Updated 4:12am 30 November 2012

Emma Johnson: Kate Moss film will be impossible to miss


Jamie Hince and Kate Moss

KATE MOSS never used to speak. That was kind of her thing.

She was a model, a muse and mute. Seen and not heard. Seen doing all sorts of things, many of them glamorous, some of them a little bit naughty, some of them very, very naughty.

For the first two decades of her career, she spoke publicly twice – once briefly for a David Bailey documentary about models which revealed her as the owner of a croaky little Croydon voice and then again when Richard Branson persuaded her to help him sell us mobile phones.

When she launched her first campaign for Rimmel a decade ago, she was happy to implore women to "Get the London look" but that was about the limit of her vocal exercise.

She wouldn’t dream of appearing on a chat show and magazine interviews were strictly limited to fashion/beauty Q&As and even they were only available when she had a product to promote, such as her eponymous range for Topshop.

This refusal to open up only added to the Moss allure. It made her mysterious.

So long as Mossy didn't tell us what she was really up to, we were free to imagine.

And most of us imagined her playing out a hedonistic life of parties and private jets, skipping from continent to continent garbed in the most gorgeous of garments.

Well, in fairness, that was largely what she was doing if the paparazzi pics are anything to go by.

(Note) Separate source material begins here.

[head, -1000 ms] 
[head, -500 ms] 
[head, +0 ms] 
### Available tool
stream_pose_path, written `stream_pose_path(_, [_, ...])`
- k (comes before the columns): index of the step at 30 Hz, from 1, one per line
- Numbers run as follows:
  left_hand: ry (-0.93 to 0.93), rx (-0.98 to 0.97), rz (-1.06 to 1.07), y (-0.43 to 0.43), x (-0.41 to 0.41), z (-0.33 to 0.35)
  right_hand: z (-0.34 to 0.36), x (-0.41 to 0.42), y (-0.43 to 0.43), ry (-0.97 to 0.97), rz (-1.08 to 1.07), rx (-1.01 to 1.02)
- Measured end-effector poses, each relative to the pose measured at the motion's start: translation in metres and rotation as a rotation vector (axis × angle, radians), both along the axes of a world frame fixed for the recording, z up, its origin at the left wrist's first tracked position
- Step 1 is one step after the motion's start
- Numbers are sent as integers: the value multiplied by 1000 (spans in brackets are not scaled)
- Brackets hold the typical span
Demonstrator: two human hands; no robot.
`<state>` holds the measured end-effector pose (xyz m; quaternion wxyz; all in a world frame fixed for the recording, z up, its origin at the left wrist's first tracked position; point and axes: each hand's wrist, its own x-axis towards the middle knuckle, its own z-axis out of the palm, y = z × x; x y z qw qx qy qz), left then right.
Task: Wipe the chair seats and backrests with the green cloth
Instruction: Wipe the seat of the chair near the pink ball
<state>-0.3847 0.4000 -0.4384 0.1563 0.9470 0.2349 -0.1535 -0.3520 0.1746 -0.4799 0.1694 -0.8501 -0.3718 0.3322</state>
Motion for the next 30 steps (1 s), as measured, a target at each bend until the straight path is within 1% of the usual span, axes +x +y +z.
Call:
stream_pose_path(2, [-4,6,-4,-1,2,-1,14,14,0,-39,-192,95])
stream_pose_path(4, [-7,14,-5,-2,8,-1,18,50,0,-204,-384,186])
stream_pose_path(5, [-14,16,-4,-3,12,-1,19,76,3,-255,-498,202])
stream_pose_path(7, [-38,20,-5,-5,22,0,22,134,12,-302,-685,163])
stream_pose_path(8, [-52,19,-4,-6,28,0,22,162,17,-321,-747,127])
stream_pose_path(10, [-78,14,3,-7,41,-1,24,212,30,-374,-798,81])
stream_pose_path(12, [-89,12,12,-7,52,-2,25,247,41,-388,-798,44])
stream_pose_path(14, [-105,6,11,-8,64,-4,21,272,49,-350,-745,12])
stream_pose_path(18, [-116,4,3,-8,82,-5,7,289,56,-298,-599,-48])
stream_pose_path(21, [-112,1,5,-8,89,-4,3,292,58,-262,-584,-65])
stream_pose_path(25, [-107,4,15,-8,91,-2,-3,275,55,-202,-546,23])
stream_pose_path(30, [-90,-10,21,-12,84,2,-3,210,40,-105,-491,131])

But, recently, Ms Moss - whose tight-lippedness has helped earn her more than £46m since she was discovered as a skinny teen at New York's JFK Airport – has found her voice.

She has started talking and shows little sign of stopping. This month, she spilled her guts to Vanity Fair magazine discussing everything from her body insecurities to her split from Johnny Depp (she was utterly broken hearted, in case you haven’t heard) and her marathon partying sessions.

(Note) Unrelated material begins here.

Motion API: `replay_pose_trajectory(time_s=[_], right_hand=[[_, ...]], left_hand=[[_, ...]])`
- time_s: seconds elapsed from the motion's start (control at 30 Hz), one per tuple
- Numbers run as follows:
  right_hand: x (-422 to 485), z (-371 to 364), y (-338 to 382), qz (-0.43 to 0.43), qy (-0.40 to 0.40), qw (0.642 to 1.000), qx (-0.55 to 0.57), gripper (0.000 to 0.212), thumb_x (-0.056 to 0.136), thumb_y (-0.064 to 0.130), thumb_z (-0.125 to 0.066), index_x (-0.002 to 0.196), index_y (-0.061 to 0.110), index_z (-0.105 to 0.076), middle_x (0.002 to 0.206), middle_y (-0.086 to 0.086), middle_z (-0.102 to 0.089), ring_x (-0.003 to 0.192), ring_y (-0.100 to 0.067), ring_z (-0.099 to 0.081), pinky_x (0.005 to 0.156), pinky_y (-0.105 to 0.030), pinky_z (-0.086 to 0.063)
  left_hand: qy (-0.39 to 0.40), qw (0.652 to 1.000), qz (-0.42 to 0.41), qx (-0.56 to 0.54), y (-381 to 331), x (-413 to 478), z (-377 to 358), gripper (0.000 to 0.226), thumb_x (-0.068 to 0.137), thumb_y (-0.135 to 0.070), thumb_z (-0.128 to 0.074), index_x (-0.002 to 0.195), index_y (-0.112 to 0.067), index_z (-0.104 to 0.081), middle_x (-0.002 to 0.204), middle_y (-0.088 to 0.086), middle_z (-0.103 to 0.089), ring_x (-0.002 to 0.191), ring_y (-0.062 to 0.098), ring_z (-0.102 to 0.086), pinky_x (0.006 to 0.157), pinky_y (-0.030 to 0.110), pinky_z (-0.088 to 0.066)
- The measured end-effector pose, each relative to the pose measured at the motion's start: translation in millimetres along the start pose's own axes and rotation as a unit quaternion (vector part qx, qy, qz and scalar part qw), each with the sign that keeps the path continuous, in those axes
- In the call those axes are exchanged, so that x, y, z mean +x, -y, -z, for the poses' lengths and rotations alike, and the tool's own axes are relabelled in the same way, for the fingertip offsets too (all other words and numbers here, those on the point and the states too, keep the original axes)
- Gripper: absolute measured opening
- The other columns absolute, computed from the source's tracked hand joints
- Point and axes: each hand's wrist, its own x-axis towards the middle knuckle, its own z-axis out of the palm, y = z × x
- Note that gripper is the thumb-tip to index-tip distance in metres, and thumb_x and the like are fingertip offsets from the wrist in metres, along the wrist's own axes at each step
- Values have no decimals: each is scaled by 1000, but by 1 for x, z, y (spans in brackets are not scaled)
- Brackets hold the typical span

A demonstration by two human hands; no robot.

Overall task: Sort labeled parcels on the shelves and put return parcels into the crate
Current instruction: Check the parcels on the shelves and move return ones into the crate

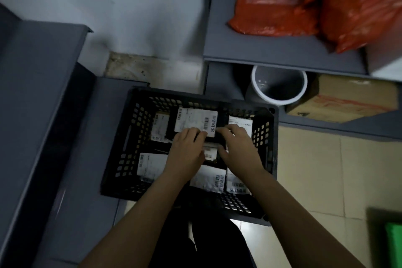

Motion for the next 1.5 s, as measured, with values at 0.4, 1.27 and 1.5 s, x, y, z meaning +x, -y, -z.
replay_pose_trajectory(time_s=[0.4, 1.27, 1.5], right_hand=[[-16, 23, 212, 271, 4, 961, -56, 36, 72, 10, -75, 106, 7, -66, 103, -13, -63, 94, -35, -60, 81, -40, -49], [-320, -176, 553, 688, 284, 654, -134, 43, 92, 28, -58, 134, 20, -50, 130, 0, -47, 123, -21, -42, 104, -32, -33], [-399, -205, 590, 785, 366, 480, -140, 47, 95, 32, -56, 140, 23, -45, 134, 1, -45, 125, -21, -40, 104, -33, -34]], left_hand=[[-201, 968, 140, 58, 85, -156, 141, 33, 81, -23, -60, 111, -10, -63, 97, 7, -65, 85, 27, -60, 70, 38, -49], [-254, 720, 631, 136, 52, -685, 168, 35, 80, -24, -70, 112, -14, -60, 101, 3, -61, 94, 25, -57, 80, 34, -41], [-243, 567, 777, 120, -27, -729, 158, 48, 74, -23, -78, 116, -13, -60, 104, 5, -63, 94, 27, -61, 82, 38, -51]])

Now there is talk of the 38-year-old mother-of-one taking part in a reality show. Albeit they are calling it a documentary.

Word is that a film crew will follow her as she promotes her new coffee table book (Oh, Santa, if you are reading this, I really hope you pre-ordered my copy on Amazon, these babies are going to sell like the proverbial warm pastries).

As a fan of hers since she first posed on that beach all scrawny legs and wide-eyed innocence for Corinne Day, I have mixed feelings about Kate being sucked into the murky world of reality TV.

On the one hand, I am intrigued to get a glimpse inside her gilded existence to see her friends, where she shops . . . how she chooses her clothes each day.

But, on the other, I fear that getting too close to such an icon is like sitting on the front row at the theatre – the magic is lost. What if it turns out she is actually quite normal?

What if, instead of spending her evenings pole dancing for husband Jamie in Agent Provocateur’s finest and smoking Gauloises, Kate watches the Kardashians on the couch in her tracksuit?

What if she doesn't actually bathe in Bollinger but good old Imperial Leather and when she's not out partying is in bed by 10pm?

Kate Moss: The Movie could shatter all our illusions about the world's most famous face.

Oh, who cares . . . pass the popcorn, would you?